I have an obsession with "Epic" films. To this genre, I count pieces like Petersen's Troy (2004), Mankiewicz's Cleopatra (1963) and, believe it or not, Bay's Pearl Harbour (2001).
I recently saw the latter again by chance encounter and the nostalgic melodies (courtesy of the ever-so-great Hans Zimmer) and "epicness" of the film were not lost. I personally am not a Michael Bay fan - I agree with the many who claim his films are no more than soft-core pornography for the new generation. In the case of Transformers: The Dark Side of The Moon I can not deny that the argument is spot on; recall the bum shot? Nevertheless, I have my doubts when it comes to Pearl Harbour.
Should I just come out and say it, loud and clear?
I like the film.
Apart from being a disgustingly transparent piece of American propaganda, it carries human sentiment and melancholia with it. Now this may not be the deep-rooted feeling that the likes of Elia Kazan (A Streetcar named Desire) and Bernardo Bertolucci (The Dreamers) portray in their films, nevertheless one must remember a crucial fact: Michael Bay makes films to entertain and, let's face it, to make money. I do not believe that he will be remembered as one of the great directors of our time; Bay will be remembered as an action-fuelled, muscles-and-cleavage type of guy and purely a money-making machine. His other works lack any kind of feeling, whichever direction he has taken them in.

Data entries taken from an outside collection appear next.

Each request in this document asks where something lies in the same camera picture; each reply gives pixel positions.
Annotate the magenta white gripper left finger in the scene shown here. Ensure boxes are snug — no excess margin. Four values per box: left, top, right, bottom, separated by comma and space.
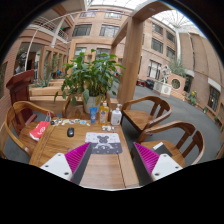
41, 143, 92, 185

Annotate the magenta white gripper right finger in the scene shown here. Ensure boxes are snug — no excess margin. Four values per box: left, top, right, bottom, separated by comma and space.
132, 142, 182, 186

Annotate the black computer mouse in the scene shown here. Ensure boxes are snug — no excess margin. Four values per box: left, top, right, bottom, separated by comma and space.
67, 128, 74, 137

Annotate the grey bear mouse pad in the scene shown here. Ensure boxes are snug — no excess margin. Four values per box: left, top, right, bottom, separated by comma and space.
85, 132, 122, 154

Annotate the wooden chair near right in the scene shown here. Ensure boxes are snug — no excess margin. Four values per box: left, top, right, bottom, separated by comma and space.
137, 121, 205, 167

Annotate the red white bag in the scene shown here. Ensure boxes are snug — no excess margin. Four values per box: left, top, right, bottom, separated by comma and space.
29, 121, 49, 141

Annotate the wooden chair far right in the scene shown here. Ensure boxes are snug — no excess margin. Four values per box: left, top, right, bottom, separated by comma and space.
122, 96, 172, 133

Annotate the white earbuds case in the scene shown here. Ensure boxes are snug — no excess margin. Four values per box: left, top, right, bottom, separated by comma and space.
102, 125, 114, 131

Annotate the wooden chair behind table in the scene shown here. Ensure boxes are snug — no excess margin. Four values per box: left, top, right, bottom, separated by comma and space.
61, 95, 113, 120

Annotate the blue tube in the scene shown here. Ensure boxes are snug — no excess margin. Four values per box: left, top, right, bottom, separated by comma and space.
90, 107, 97, 124

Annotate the white pump bottle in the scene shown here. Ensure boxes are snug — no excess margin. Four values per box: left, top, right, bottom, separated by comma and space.
111, 104, 122, 126

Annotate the yellow liquid bottle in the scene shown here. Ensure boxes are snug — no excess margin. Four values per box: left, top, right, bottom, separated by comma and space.
99, 101, 109, 125

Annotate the wooden chair left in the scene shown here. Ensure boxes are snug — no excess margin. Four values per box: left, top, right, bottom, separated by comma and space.
4, 101, 56, 156

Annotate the green potted plant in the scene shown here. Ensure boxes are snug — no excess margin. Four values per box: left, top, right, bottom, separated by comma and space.
61, 52, 125, 113

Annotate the dark wooden lectern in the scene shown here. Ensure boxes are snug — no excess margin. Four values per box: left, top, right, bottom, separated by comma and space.
5, 69, 38, 128

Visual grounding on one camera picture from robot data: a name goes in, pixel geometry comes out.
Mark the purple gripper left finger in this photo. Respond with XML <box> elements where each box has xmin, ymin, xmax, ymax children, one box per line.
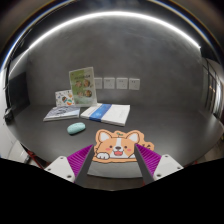
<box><xmin>44</xmin><ymin>143</ymin><xmax>95</xmax><ymax>185</ymax></box>

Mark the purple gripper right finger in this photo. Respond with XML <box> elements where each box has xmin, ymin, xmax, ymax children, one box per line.
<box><xmin>133</xmin><ymin>143</ymin><xmax>185</xmax><ymax>186</ymax></box>

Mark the mint green computer mouse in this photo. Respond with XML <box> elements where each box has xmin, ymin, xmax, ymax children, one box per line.
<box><xmin>67</xmin><ymin>122</ymin><xmax>86</xmax><ymax>135</ymax></box>

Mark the grey flat book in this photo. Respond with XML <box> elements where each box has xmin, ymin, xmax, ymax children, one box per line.
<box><xmin>43</xmin><ymin>106</ymin><xmax>80</xmax><ymax>122</ymax></box>

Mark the white book with blue band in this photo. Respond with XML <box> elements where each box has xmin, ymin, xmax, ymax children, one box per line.
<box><xmin>81</xmin><ymin>103</ymin><xmax>130</xmax><ymax>126</ymax></box>

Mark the small colourful upright card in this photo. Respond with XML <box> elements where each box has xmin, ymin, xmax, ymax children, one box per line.
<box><xmin>55</xmin><ymin>90</ymin><xmax>74</xmax><ymax>107</ymax></box>

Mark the green upright picture book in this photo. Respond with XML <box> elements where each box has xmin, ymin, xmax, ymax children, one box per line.
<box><xmin>69</xmin><ymin>67</ymin><xmax>97</xmax><ymax>107</ymax></box>

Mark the black monitor at left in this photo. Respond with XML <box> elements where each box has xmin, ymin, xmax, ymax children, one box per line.
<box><xmin>8</xmin><ymin>72</ymin><xmax>30</xmax><ymax>110</ymax></box>

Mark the white wall socket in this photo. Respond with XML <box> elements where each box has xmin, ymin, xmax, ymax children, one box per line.
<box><xmin>104</xmin><ymin>77</ymin><xmax>115</xmax><ymax>89</ymax></box>
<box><xmin>94</xmin><ymin>78</ymin><xmax>102</xmax><ymax>89</ymax></box>
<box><xmin>116</xmin><ymin>78</ymin><xmax>128</xmax><ymax>90</ymax></box>
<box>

But let us for a moment forget the horror of all the tough men and robots running around trying to save an already mutilating world.
Pearl Harbour is not a film by Michael Bay.
It is a star vehicle for its three main actors as well as the ones assigned to minor roles -
How could one forget the mumbling Ewen Bremner or the cynical Michael Shannon, the shy Jennifer Gardner or the bubbly Jaime King?
The three major stars are naturally Ben Affleck in the role as the tougher-than-life, big, bad boy Rafe, Josh Hartnett in a calmer and more poetic version of Affleck's character and Kate Beckinsale as the strong, sensual woman they both fall and fight for.
Beckinsale's beauty shines through the ages as usual and no one can break the two main male actors' persona. All simple, non?
What if Bay would have made things less typically American? What if instead of killing off Danny (Hartnett) in an act of heroism and supposedly inspiring display of brotherhood, Rafe had lost his life? Or would that have made him the true hero of the story after all, a nomination which passes on to Danny? Rafe begins and ends his story with all the spoils and Evelyn (Beckinsale) lets him get away with it, after having told him that she would give her love to Danny and Danny alone. Perhaps unintentionally, she lets an indication of a possible future together slip before Rafe departs. This unfulfilled promise then claims her life as she ends up where she began: in Rafe's sun-tanned arms.
The emptiness of the basic story is filled by the performances and the music, mainly, then pumped up by the largely American audience, who would gulp down the blatant propaganda as if it were a cold ice tea on a steamy summer's day.
Hans Zimmer, one of my two all-time favourite composers (the other one being James Horner), accompanies and seamlessly holds the picture together, bringing unwilling tears to our eyes during the many boy-leaves-girl scenarios.
Ladies and Gentlemen, Pearl Harbour is not a film by Michael Bay.
It is a film by Ben Affleck, Josh Hartnett, Kate Beckinsale and Hans Zimmer, for the propaganda-hungry Americans of today.